The applicant, Reva Barendse, was the registered owner of Unit 13 in River Club Park, a sectional title/community scheme. She brought a dispute-resolution application under section 38 of the Community Schemes Ombud Service Act 9 of 2011 (CSOS Act) against the scheme's managing agent, Bart Slabbert of Solver Property Services, and the trustees of the River Club Park Body Corporate. She alleged that she had repeatedly requested a breakdown of maintenance costs per unit and related financial information, but had been wrongfully denied access to those documents.

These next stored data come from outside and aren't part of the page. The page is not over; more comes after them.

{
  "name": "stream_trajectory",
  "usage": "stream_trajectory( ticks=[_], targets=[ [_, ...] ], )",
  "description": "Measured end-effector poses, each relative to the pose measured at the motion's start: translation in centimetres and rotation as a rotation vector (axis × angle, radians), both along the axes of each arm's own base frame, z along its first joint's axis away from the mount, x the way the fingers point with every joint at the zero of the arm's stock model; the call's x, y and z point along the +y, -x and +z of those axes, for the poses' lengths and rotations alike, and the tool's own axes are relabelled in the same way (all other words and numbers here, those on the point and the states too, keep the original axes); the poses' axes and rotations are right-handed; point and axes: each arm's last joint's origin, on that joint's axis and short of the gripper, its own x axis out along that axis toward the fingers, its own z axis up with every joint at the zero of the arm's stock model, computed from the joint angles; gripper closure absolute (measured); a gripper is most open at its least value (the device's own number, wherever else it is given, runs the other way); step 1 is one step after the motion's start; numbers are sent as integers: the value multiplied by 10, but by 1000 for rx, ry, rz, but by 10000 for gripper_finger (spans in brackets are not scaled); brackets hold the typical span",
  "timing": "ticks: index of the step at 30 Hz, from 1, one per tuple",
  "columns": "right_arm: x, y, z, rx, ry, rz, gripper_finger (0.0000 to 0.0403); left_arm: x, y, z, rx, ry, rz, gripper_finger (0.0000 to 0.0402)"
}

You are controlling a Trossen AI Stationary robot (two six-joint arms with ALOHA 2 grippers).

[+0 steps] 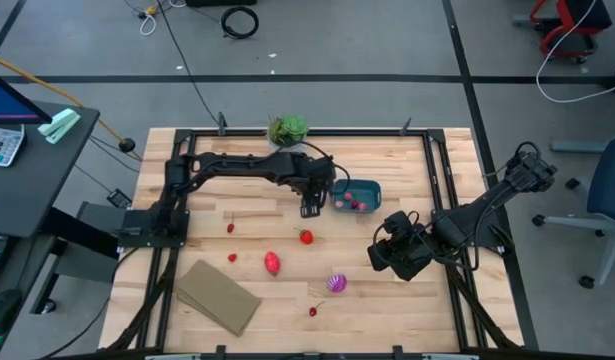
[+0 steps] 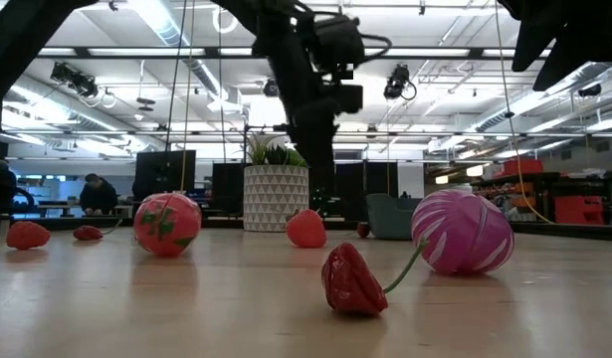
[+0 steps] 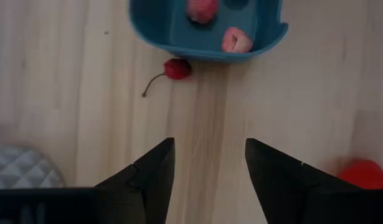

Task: Pick and placing Produce into tupperware
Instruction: Put the top red cherry into the blue bin

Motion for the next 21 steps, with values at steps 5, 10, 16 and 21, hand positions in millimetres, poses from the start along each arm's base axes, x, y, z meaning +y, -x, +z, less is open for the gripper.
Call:
stream_trajectory(
  ticks=[5,10,16,21],
  targets=[
    [-1,0,0,-6,16,-8,240,4,-14,-6,-95,-43,-48,201],
    [-1,0,0,-11,12,-13,240,7,-19,-25,-64,-52,-72,195],
    [-1,0,0,-5,15,-14,240,10,-24,-56,6,-58,-111,192],
    [-1,1,0,4,24,-10,240,11,-30,-65,-23,-72,-108,194]
  ],
)
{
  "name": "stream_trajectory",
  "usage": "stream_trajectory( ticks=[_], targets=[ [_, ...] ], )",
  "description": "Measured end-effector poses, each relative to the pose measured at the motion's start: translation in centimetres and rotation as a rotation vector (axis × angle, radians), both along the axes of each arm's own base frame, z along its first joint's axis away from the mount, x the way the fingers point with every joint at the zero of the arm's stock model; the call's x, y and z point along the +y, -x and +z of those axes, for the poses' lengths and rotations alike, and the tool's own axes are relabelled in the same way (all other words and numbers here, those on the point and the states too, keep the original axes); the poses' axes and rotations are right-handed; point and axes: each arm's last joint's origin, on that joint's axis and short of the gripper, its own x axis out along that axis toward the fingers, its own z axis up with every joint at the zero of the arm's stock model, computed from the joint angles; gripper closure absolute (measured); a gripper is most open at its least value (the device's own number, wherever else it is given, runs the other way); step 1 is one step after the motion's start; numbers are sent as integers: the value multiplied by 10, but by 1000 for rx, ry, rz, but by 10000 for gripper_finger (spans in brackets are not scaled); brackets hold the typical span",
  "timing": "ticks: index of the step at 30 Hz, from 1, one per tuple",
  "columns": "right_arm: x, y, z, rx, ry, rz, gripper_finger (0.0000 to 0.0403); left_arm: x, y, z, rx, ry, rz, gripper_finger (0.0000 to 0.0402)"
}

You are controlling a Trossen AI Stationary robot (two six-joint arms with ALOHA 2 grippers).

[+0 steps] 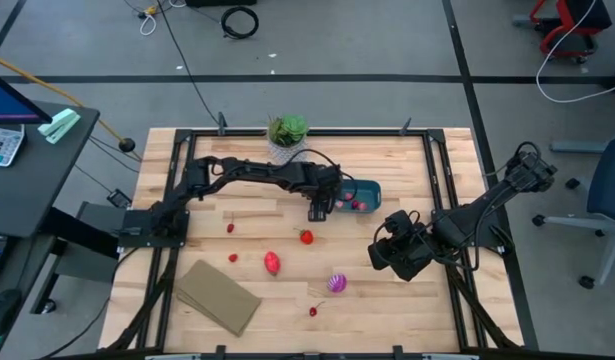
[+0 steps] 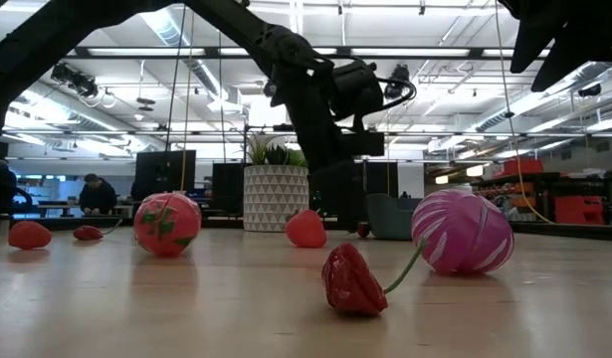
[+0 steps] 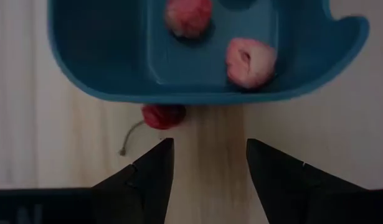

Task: Pick and placing Produce into tupperware
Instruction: Put the top red cherry into the blue bin

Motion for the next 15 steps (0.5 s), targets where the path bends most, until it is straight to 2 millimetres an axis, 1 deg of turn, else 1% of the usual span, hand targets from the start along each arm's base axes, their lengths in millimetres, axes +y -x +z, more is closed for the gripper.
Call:
stream_trajectory(
  ticks=[5,15],
  targets=[
    [0,0,0,2,0,-1,240,6,-5,0,-57,-32,20,189],
    [0,0,0,6,4,2,239,16,-6,2,-87,-37,41,195]
  ],
)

She also alleged that the managing agent had blocked her email address, resulting in her not receiving financial statements for August 2023. In addition, she sought an order compelling the body corporate to convene the annual general meeting (AGM), which she said had been postponed from April 2023 to September 2023. The respondents contended that the applicant had in fact been provided with the relevant financial information, although not reformatted in the exact manner she preferred; that any email problem lay with the applicant's own faulty email address rather than with any blocking by the managing agent; and that the AGM delay was due to a change in managing agents and had since been remedied because the AGM was held on 17 October 2023.

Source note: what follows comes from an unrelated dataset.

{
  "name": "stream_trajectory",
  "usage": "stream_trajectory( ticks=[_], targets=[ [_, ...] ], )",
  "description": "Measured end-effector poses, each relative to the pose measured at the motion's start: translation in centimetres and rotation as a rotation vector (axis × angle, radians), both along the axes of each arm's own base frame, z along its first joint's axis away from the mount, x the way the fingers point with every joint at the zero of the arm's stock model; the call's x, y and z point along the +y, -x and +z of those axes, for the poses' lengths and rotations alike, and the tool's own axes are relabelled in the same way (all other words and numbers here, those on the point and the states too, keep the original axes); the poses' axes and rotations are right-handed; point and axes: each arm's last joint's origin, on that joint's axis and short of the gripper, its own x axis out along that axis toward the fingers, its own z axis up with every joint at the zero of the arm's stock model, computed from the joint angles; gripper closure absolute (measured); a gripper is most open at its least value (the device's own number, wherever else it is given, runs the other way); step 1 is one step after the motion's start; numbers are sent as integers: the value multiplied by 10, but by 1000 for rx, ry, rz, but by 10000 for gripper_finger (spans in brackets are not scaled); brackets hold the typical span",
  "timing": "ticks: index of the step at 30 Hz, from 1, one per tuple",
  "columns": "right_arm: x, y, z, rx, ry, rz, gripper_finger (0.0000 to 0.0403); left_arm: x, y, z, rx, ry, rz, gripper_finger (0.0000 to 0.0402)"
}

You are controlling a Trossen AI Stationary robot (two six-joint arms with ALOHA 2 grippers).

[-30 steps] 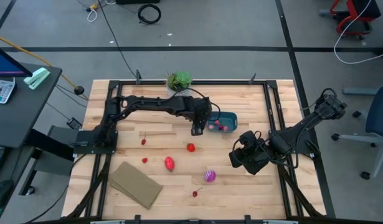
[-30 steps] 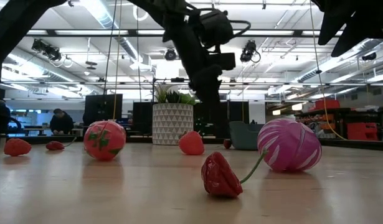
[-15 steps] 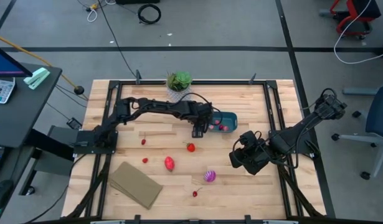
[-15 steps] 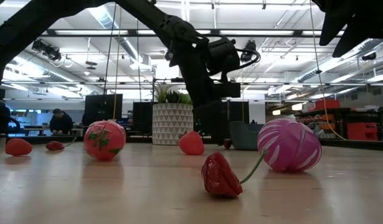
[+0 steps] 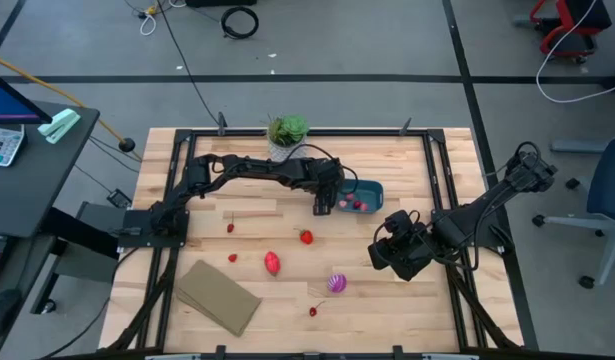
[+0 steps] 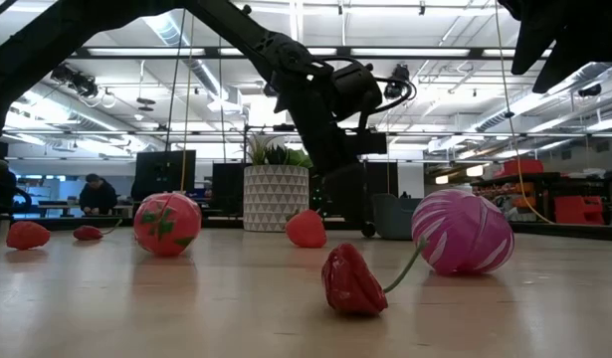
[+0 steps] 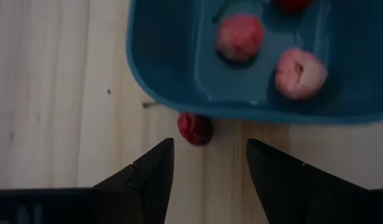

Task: Pick and placing Produce into tupperware
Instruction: Put the top red cherry into the blue bin

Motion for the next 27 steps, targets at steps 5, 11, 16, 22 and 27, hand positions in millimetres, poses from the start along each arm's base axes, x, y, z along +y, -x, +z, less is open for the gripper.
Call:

The application was dismissed. The adjudicator ordered that the relief sought by the applicant under sections 39(4)(a) and 39(7)(a) of the CSOS Act was misconceived and was dismissed in terms of section 53(1)(a). No order as to costs was made.

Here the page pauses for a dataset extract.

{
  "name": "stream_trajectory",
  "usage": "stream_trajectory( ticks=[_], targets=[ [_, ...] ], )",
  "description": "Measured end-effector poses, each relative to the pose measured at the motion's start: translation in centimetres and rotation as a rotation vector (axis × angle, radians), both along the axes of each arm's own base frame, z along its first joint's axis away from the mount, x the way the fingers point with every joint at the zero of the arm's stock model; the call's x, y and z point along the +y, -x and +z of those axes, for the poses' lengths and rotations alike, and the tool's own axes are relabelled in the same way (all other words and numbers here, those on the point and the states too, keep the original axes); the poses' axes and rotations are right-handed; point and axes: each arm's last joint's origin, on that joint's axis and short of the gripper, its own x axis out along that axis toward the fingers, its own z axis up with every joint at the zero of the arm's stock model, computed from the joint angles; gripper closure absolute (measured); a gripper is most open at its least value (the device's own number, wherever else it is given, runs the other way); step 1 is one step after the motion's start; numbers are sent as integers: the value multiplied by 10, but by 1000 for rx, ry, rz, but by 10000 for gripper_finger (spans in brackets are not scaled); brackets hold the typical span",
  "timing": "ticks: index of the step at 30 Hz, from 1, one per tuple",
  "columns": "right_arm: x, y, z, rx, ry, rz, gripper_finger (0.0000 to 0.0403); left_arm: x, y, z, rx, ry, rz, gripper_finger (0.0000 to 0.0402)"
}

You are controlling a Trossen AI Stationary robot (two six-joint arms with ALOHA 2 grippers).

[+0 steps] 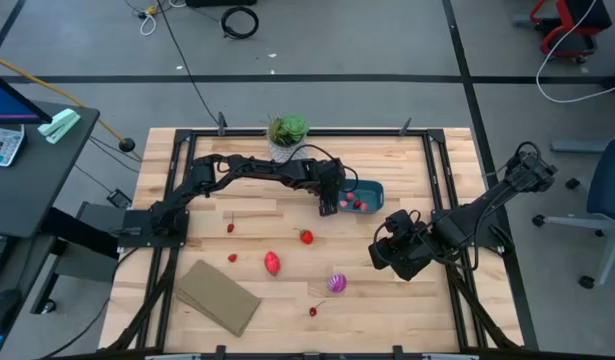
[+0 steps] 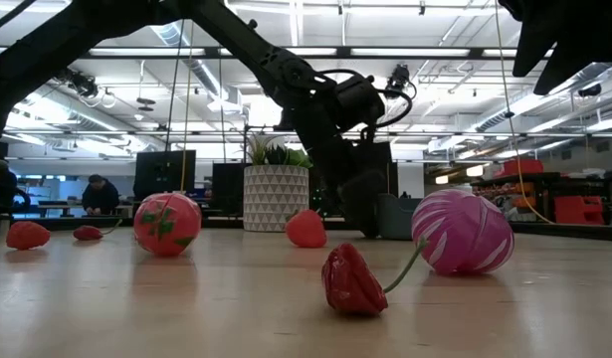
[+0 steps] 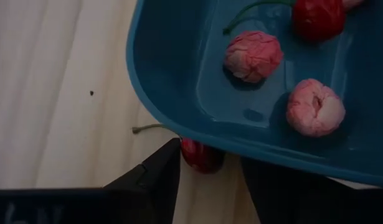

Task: Pick and placing Produce into tupperware
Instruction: Put the top red cherry into the blue bin

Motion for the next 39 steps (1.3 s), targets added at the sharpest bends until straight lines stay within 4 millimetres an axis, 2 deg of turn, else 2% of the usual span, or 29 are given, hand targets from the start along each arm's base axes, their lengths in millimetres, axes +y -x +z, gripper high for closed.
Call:
stream_trajectory(
  ticks=[5,12,15,23,27,30,34,39],
  targets=[
    [0,0,0,0,0,0,239,-1,0,-1,3,5,5,268],
    [0,0,0,0,0,0,239,-15,1,4,29,-4,-14,332],
    [0,0,0,0,0,0,239,-22,4,11,77,6,-28,346],
    [0,0,0,-6,8,-4,239,-42,0,72,96,41,-25,336],
    [-1,0,0,-13,20,-8,239,-55,-12,111,-19,23,-59,343],
    [-1,0,0,-14,20,-9,239,-62,-20,128,-126,0,-91,343],
    [-1,0,0,-15,17,-15,239,-62,-23,130,-161,-10,-105,332],
    [-1,0,0,-17,16,-18,239,-54,-31,99,-101,19,-66,329]
  ],
)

A member of a body corporate is entitled under the Prescribed Management Rules to access and inspect the scheme's financial records on request, but relief under section 39(7)(a) of the CSOS Act requires proof that access was wrongfully denied. Where the records were in fact provided and the complaint is only that they were not arranged in the particular format preferred by the applicant, there is no wrongful denial of access and no basis for relief. Likewise, relief under section 39(4)(a) to compel the calling of a general meeting will not be granted once the meeting has already been convened and held, because the dispute has become moot.
The adjudicator made general observations about the evidentiary standard in CSOS proceedings, stating that the matter must be determined on relevant evidence and on a balance of probabilities, with regard to credibility and probabilities. The adjudicator also set out the statutory duties of a body corporate under Prescribed Management Rule 26 and Rule 27 to keep proper financial records and make them accessible to members, although those statements were broader than strictly necessary given the finding that the records had already been supplied.
The matter is a useful CSOS adjudication on the scope of a scheme member's right of access to body corporate records. It confirms that while members are entitled to inspect and obtain financial records under the Prescribed Management Rules, that entitlement does not necessarily extend to requiring the body corporate or managing agent to recreate or reformat records according to the member's preferred presentation. The decision also illustrates the CSOS approach to mootness: where the complained-of AGM has already been held, or where the factual basis for a communication complaint falls away, coercive relief will not be granted. The adjudication reflects the practical application of sections 39 and 53 of the CSOS Act in community scheme disputes.